Plans by hard-line Brexiteers to curb immigration from the continent may have come 4,500 years too late, a study has revealed.
DNA analysis conducted on hundreds of prehistoric skeletons suggests that virtually no-one living in Britain today is truly British.
Celebrating the summer solstice at Stonehenge in Wiltshire. The indigenous builders of the ancient monument were displaced by continental immigrants thousands of years ago, new research has shown. (Steve Parsons/PA)
The original Brits – neolithic farmers responsible for building Stonehenge and other stone monuments – were almost completely displaced by immigrants from mainland Europe known as the Beaker people.
Over a period of several hundred years, the newcomers took over the British Isles and stamped their genetic identity on the resident population.
Professor Ian Armit, from the University of Bradford – who took part in the research, said: “The analysis shows pretty conclusively that migration of the Beaker people into Britain was more intense and on a larger scale than anyone had previously thought.
“Britain essentially has a whole new population after that period.
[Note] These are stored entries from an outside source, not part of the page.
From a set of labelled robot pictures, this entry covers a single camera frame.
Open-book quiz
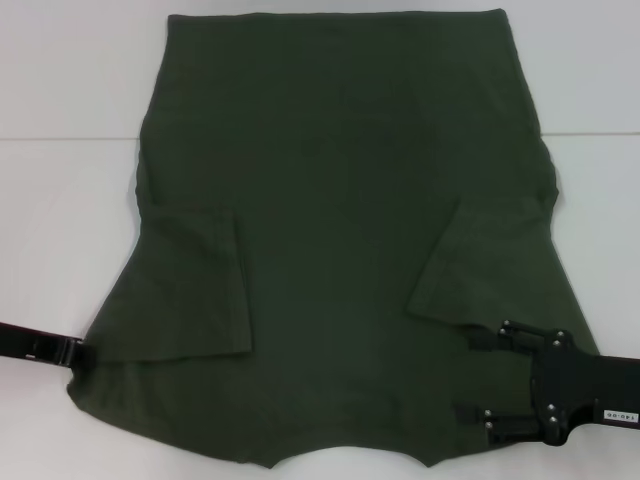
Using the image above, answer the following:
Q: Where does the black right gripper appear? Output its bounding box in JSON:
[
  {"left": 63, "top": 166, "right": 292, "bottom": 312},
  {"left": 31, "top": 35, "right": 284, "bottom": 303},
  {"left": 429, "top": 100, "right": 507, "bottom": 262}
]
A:
[{"left": 454, "top": 319, "right": 640, "bottom": 446}]

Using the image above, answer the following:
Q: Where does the dark green t-shirt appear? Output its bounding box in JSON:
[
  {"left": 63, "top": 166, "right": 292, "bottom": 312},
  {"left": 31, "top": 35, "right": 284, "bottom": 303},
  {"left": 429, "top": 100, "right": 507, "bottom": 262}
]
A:
[{"left": 64, "top": 8, "right": 601, "bottom": 471}]

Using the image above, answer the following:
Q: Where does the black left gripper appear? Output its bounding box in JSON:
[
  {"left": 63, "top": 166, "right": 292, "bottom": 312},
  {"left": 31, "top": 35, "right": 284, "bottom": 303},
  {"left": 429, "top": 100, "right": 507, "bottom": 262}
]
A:
[{"left": 0, "top": 322, "right": 99, "bottom": 366}]
We still don’t know for sure what caused such a rapid genetic turnover – the available evidence doesn’t necessarily suggest a violent invasion.
“There might have been environmental problems which caused a population decline among the indigenous population, or the Beaker migrants could have brought new diseases with them.”
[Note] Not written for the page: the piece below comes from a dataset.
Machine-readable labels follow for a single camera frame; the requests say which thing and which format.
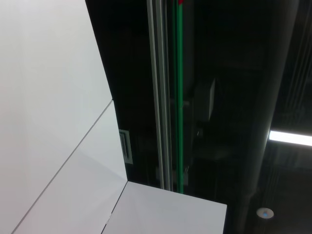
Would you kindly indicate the thin green ceiling pipe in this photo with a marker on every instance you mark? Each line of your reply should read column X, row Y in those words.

The Beaker people earned their name from the characteristic pottery they fashioned and left behind wherever they settled.
Between 4,400 and 4,700 years ago, the bell-shaped pots spread across western and central Europe. For more than a century, experts have argued over whether the pottery finds implied large-scale migration of people or merely the exchange of new ideas and culture.
The new study, looking at DNA data from 400 ancient skeletons from across Europe, shows that both theories are correct.
The scientists found that beaker-producing culture spread between Iberia and central Europe without significant movement of people. But it was quite a different story in the UK, where evidence suggests a massive influx of Beaker immigrants.
Professor Ian Barnes, from the Natural History Museum in London, said: “We found that the skeletal remains of individuals from Britain who lived shortly after the first beaker pottery appears have a very different DNA profile to those who came before.
“Over several hundred years, at least 90% of the ancestry of ancient British populations was replaced by a group from the continent. Following the Beaker spread, there was a population in Britain that for the first time had ancestry and skin and eye pigmentation similar to the majority of Britons today.”
The findings, from a team of 144 European and US archaeologists and geneticists, appear in the latest edition of Nature journal.
Co-author Professor Mark Thomas, an evolutionary geneticist at University College London, said: “The sheer scale of population replacement in Britain is going to surprise many, even though the more we learn from ancient DNA studies, the more we see large-scale migration as the norm in prehistory.”